DIRECTIONS -
All lines from the entries below that contain the string "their" should be copied out.
□ □ □
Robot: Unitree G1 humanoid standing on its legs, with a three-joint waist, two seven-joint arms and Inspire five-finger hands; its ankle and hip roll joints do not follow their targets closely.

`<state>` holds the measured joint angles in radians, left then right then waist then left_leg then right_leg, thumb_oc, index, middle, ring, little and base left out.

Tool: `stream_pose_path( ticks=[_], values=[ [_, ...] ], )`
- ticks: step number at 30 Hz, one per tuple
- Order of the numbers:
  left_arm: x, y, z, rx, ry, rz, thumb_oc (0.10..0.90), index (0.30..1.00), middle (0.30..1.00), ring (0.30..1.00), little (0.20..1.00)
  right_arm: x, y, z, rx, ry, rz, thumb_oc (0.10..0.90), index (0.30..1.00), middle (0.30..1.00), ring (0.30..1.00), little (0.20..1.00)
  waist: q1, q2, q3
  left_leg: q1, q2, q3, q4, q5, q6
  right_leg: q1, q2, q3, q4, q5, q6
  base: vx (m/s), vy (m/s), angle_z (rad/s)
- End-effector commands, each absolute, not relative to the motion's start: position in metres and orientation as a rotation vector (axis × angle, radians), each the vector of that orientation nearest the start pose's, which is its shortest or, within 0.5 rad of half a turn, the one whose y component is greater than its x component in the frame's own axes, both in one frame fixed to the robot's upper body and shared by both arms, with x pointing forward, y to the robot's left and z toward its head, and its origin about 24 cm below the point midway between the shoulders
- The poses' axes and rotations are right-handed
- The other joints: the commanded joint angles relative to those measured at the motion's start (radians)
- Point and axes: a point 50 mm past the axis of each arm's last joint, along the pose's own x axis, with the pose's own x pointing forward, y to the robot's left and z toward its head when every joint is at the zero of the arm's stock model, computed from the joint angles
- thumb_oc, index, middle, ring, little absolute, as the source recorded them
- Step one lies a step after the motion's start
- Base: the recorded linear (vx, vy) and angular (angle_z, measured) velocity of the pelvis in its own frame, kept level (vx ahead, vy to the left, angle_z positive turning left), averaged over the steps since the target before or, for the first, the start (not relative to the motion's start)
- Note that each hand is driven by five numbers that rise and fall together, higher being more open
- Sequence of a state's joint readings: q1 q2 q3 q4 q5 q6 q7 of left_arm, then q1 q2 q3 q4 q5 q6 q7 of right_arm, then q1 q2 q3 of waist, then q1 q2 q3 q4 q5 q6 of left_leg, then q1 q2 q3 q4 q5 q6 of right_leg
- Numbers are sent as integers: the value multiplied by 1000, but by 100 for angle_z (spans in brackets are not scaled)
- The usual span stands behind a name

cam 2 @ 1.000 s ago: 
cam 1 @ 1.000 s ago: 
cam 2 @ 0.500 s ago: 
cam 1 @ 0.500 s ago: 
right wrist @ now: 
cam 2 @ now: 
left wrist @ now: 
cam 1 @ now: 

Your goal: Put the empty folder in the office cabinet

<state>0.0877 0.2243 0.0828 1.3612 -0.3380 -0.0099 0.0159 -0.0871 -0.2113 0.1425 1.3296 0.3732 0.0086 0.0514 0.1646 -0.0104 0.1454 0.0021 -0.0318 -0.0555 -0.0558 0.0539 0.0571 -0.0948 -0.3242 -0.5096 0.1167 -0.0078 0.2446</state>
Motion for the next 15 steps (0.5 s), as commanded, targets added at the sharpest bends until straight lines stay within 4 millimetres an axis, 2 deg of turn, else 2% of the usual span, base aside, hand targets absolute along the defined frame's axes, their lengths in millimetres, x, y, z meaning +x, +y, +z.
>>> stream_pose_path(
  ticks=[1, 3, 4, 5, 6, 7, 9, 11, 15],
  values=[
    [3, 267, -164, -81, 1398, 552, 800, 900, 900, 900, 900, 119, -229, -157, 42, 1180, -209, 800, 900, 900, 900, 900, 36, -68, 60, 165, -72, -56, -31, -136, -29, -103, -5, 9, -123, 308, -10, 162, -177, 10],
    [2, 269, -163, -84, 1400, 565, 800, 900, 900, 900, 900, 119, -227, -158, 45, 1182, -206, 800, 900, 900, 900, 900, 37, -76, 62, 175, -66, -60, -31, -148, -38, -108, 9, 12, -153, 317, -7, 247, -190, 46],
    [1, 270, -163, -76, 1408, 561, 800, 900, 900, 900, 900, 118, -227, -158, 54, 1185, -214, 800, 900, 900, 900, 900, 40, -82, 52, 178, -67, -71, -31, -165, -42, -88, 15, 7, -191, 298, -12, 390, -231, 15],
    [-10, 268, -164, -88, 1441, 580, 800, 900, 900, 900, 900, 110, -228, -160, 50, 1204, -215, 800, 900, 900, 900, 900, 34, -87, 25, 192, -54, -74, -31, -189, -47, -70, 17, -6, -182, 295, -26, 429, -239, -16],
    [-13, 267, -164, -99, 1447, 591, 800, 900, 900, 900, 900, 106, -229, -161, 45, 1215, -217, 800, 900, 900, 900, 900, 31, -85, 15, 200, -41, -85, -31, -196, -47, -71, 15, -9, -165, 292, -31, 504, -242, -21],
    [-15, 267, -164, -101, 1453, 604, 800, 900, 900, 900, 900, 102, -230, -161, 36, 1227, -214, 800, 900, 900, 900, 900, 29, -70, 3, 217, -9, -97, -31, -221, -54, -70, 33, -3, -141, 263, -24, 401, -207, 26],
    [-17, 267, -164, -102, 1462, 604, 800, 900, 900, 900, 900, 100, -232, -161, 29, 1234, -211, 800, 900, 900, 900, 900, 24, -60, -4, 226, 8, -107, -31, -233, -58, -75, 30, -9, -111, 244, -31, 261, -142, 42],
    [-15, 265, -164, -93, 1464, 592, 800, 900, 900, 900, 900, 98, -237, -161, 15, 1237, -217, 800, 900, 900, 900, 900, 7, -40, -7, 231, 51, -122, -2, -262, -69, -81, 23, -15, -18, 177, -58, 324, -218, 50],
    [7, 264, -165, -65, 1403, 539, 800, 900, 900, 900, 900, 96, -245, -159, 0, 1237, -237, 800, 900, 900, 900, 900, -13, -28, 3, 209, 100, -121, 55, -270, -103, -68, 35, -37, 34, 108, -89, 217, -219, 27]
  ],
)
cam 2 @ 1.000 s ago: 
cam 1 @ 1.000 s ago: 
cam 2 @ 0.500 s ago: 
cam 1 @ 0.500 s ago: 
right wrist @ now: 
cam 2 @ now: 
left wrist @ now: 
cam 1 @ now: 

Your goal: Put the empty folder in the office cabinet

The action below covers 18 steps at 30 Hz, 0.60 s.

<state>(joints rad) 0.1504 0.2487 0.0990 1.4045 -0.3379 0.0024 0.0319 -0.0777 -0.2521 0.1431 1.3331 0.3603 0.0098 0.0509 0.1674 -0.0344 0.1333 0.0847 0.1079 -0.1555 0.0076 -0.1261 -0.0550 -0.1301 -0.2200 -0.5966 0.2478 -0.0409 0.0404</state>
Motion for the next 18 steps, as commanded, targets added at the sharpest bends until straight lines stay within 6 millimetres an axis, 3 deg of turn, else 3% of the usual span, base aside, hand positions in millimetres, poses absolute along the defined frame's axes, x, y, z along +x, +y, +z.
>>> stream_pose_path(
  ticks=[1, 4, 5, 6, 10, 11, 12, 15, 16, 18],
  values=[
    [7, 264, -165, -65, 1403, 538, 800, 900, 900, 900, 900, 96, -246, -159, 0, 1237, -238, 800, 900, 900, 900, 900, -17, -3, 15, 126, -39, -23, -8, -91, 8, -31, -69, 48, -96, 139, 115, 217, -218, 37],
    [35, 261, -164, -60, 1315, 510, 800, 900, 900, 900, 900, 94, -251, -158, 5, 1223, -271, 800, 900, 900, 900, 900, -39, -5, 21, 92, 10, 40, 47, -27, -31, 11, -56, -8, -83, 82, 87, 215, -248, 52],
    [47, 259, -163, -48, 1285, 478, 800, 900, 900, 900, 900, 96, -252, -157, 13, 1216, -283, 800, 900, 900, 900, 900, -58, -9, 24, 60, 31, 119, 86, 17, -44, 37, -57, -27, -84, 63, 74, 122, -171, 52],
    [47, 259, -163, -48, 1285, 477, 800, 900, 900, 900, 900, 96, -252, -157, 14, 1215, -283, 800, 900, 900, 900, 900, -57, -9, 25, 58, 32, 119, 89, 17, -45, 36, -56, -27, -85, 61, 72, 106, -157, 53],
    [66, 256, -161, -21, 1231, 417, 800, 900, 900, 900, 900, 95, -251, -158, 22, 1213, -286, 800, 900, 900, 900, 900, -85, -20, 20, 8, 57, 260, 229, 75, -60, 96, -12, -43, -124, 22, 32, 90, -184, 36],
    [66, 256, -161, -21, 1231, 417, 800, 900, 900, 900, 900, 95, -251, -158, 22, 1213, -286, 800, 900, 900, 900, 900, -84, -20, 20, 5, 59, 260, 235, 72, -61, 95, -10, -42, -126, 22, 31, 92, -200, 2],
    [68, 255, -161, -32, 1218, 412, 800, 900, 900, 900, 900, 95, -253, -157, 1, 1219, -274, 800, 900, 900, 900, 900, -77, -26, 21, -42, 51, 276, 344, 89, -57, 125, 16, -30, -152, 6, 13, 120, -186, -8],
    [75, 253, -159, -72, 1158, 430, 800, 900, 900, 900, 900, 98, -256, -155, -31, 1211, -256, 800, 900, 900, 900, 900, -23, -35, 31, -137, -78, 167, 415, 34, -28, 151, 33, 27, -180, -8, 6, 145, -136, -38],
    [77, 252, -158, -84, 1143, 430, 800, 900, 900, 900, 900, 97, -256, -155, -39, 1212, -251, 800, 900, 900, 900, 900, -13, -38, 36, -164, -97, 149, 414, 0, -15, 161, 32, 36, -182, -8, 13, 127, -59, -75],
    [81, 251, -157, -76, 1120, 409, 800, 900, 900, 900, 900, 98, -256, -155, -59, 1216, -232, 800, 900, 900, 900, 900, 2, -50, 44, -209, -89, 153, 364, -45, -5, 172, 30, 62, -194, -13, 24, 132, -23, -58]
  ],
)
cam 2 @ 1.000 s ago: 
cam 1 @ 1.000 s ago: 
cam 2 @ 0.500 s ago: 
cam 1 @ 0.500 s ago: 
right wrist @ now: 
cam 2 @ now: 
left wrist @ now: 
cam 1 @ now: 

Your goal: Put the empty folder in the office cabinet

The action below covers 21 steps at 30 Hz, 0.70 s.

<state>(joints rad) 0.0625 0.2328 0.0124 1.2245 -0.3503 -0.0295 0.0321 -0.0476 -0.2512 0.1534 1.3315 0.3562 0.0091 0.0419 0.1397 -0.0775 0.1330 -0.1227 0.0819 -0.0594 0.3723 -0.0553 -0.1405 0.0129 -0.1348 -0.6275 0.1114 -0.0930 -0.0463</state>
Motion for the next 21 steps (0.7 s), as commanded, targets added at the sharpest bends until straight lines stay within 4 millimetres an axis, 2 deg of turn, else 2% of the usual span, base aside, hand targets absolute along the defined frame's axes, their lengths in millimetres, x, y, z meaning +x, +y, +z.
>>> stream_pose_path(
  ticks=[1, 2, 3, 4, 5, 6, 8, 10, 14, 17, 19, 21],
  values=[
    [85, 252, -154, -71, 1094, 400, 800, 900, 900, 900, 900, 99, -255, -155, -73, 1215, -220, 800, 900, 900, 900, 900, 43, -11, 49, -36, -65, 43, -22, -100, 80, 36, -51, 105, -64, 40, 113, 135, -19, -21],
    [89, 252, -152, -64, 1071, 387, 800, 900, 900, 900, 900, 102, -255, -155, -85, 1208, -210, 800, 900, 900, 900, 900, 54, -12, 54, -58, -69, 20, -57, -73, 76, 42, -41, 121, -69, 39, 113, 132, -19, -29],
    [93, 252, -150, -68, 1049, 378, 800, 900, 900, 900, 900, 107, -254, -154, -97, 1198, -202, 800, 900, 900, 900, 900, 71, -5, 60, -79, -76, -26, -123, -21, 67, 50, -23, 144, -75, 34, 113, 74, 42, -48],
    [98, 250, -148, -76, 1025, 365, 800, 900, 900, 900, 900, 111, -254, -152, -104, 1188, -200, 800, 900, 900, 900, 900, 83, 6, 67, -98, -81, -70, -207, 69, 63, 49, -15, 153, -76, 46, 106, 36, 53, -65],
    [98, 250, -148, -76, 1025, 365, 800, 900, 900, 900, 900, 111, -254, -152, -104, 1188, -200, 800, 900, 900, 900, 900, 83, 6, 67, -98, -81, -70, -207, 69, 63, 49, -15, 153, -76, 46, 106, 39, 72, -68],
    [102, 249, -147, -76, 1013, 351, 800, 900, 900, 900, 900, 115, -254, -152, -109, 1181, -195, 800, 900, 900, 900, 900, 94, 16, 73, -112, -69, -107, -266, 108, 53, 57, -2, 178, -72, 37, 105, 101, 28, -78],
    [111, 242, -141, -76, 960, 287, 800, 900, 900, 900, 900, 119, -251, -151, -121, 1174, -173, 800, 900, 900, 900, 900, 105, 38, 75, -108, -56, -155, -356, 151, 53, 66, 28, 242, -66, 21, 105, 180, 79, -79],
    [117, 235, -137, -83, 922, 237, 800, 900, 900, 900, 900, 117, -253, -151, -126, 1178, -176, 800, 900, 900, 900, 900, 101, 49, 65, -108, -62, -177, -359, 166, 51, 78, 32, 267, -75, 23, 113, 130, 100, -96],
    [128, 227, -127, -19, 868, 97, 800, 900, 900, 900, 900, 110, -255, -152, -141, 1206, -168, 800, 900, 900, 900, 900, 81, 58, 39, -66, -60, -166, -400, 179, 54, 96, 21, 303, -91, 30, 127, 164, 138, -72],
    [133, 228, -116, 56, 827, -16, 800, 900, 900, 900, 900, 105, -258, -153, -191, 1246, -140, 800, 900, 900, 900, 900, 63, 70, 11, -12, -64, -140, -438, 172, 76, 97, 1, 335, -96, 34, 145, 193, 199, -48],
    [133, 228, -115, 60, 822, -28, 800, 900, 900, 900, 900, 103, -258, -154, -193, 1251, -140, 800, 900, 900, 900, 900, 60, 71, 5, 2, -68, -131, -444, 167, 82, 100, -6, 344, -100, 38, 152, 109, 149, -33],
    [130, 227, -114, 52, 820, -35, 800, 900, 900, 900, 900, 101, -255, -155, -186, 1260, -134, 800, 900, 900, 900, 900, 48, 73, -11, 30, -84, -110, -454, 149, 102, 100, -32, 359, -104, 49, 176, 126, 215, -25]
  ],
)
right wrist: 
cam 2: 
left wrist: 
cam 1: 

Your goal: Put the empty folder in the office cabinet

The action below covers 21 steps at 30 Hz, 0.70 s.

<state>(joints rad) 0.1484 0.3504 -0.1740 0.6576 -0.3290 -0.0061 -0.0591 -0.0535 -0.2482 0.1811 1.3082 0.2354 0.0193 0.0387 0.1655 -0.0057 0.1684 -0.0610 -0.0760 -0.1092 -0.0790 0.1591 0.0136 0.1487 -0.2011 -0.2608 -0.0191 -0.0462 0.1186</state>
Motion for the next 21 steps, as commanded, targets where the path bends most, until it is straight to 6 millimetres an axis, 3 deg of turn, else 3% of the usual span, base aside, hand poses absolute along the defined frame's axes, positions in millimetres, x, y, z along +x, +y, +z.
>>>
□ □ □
SOLUTION TO THIS TASK -
Robot: Unitree G1 humanoid standing on its legs, with a three-joint waist, two seven-joint arms and Inspire five-finger hands; its ankle and hip roll joints do not follow their targets closely.
Motion for the next 15 steps (0.5 s), as commanded, targets added at the sharpest bends until straight lines stay within 4 millimetres an axis, 2 deg of turn, else 2% of the usual span, base aside, hand targets absolute along the defined frame's axes, their lengths in millimetres, x, y, z meaning +x, +y, +z.
Motion for the next 21 steps (0.7 s), as commanded, targets added at the sharpest bends until straight lines stay within 4 millimetres an axis, 2 deg of turn, else 2% of the usual span, base aside, hand targets absolute along the defined frame's axes, their lengths in millimetres, x, y, z meaning +x, +y, +z.

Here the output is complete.